TASK TO CARRY OUT -
Begin your copy at the line that holds "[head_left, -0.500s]" and carry it through the final line of the data, writing out each line exactly and omitting pictures.

Segment Start: DATASET CONTENT

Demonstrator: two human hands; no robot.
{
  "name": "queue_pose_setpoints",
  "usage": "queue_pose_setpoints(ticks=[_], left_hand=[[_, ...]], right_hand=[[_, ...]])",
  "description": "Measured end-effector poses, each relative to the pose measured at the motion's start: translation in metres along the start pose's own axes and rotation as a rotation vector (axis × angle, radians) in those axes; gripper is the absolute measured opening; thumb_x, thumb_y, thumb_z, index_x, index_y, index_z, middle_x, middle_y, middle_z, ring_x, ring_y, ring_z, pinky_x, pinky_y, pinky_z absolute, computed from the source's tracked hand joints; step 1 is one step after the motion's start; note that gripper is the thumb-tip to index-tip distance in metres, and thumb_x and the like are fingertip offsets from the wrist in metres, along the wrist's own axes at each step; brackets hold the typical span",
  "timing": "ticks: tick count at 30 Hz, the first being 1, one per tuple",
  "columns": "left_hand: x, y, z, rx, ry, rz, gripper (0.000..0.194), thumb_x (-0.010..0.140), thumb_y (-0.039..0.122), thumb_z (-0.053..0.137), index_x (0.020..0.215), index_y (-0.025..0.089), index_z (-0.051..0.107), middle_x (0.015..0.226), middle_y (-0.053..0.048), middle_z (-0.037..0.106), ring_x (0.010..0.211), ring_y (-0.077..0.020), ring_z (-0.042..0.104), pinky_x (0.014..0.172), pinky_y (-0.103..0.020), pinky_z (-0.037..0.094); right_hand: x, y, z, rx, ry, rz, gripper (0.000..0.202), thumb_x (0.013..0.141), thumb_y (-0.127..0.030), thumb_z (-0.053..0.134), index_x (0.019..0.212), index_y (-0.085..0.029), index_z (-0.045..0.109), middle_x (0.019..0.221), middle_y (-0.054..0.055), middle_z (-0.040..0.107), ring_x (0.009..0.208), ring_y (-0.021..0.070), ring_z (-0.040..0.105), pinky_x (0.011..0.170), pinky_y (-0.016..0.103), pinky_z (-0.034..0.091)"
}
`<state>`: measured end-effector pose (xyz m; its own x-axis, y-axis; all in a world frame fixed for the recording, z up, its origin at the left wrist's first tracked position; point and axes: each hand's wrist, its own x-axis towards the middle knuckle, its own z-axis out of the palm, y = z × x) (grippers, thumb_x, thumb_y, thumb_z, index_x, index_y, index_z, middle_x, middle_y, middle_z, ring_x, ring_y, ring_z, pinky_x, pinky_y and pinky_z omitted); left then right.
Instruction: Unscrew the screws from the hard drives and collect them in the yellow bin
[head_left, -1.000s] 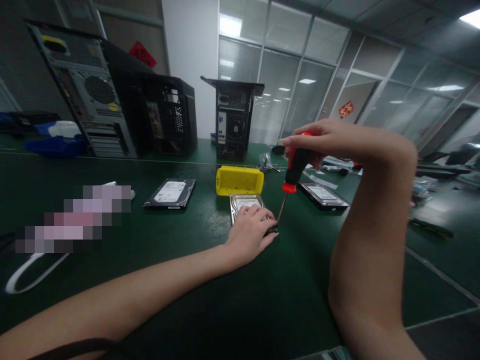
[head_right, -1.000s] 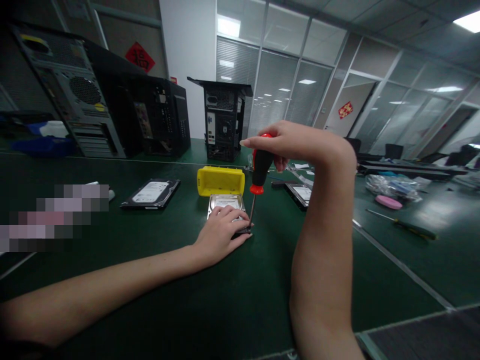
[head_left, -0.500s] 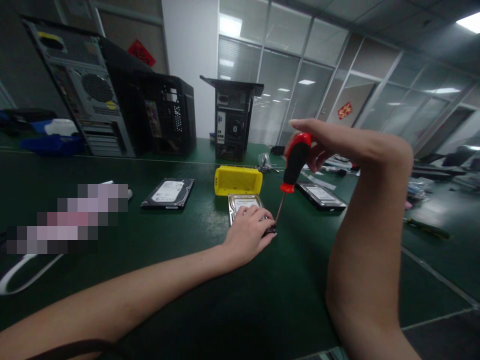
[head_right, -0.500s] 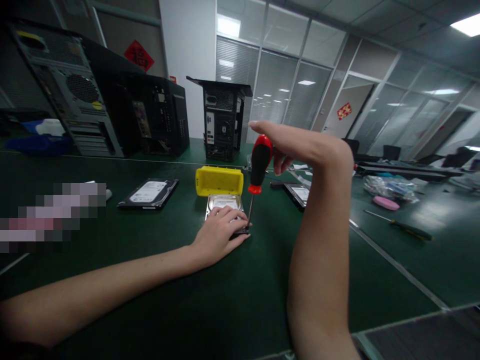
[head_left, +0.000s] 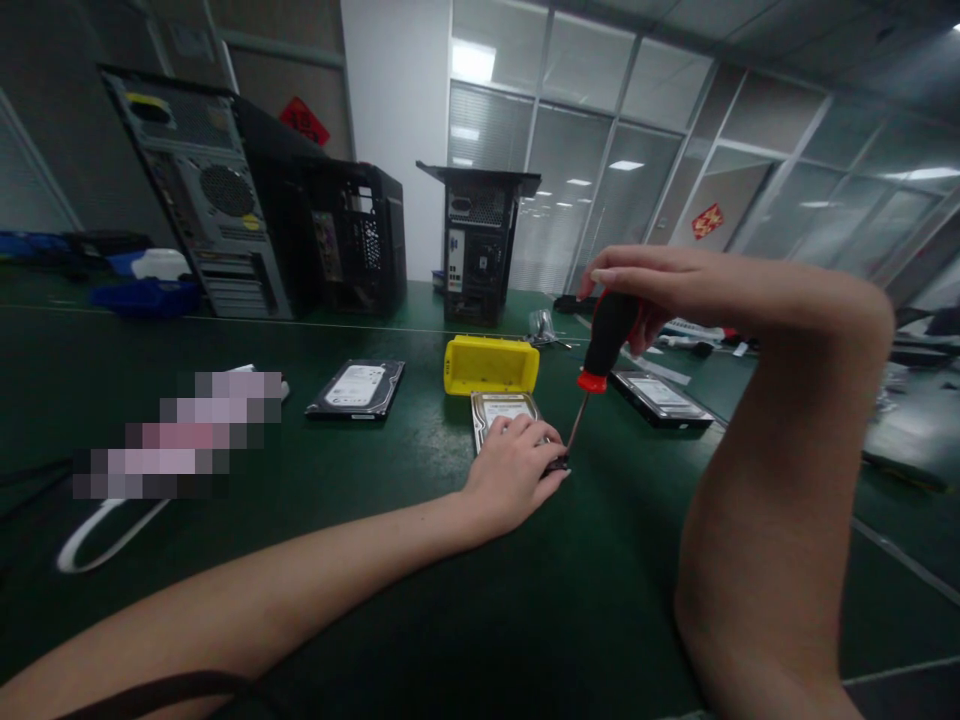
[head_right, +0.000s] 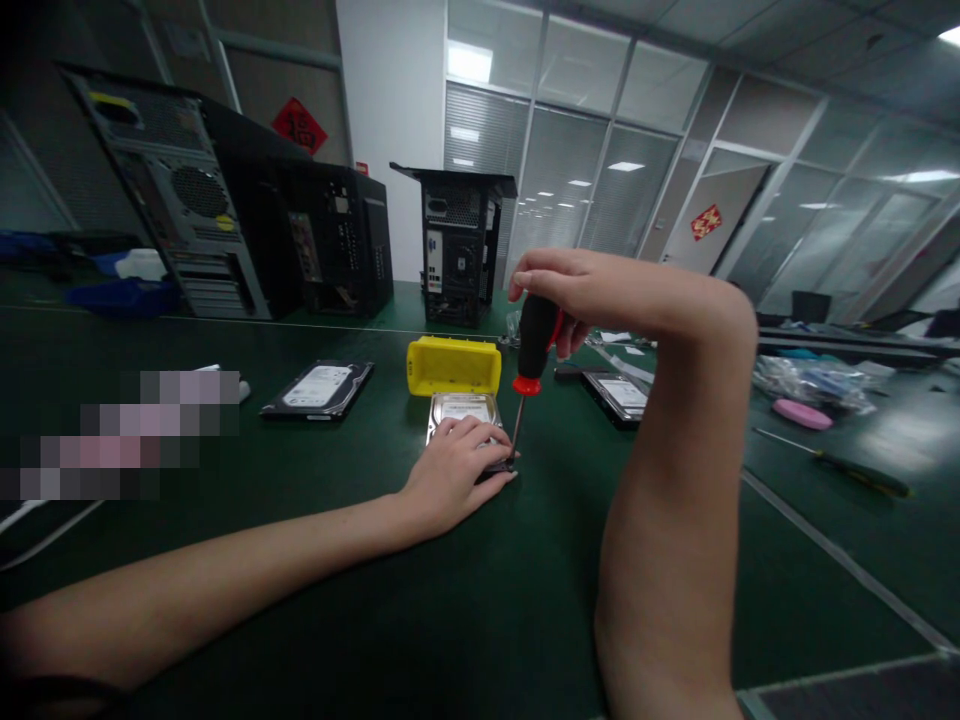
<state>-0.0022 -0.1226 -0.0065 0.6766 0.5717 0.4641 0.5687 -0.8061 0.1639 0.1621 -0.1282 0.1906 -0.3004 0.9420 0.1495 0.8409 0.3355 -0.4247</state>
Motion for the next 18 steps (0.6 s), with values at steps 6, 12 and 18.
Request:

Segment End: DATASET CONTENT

EXERCISE RESPONSE -
[head_left, -0.500s] 
[head_right, -0.500s] 
[head_left, +0.000s] 
[head_right, +0.000s] 
<state>-0.0022 -0.1226 -0.0065 0.6766 0.5717 0.4641 0.5687 -0.8061 0.1639 0.1621 -0.1282 0.1906 -0.3004 0.9420 0.1495 0.8409 0.3355 -0.4247</state>
Motion for the next 18 steps (0.6 s), with values at steps 6, 12 and 18.
Request:

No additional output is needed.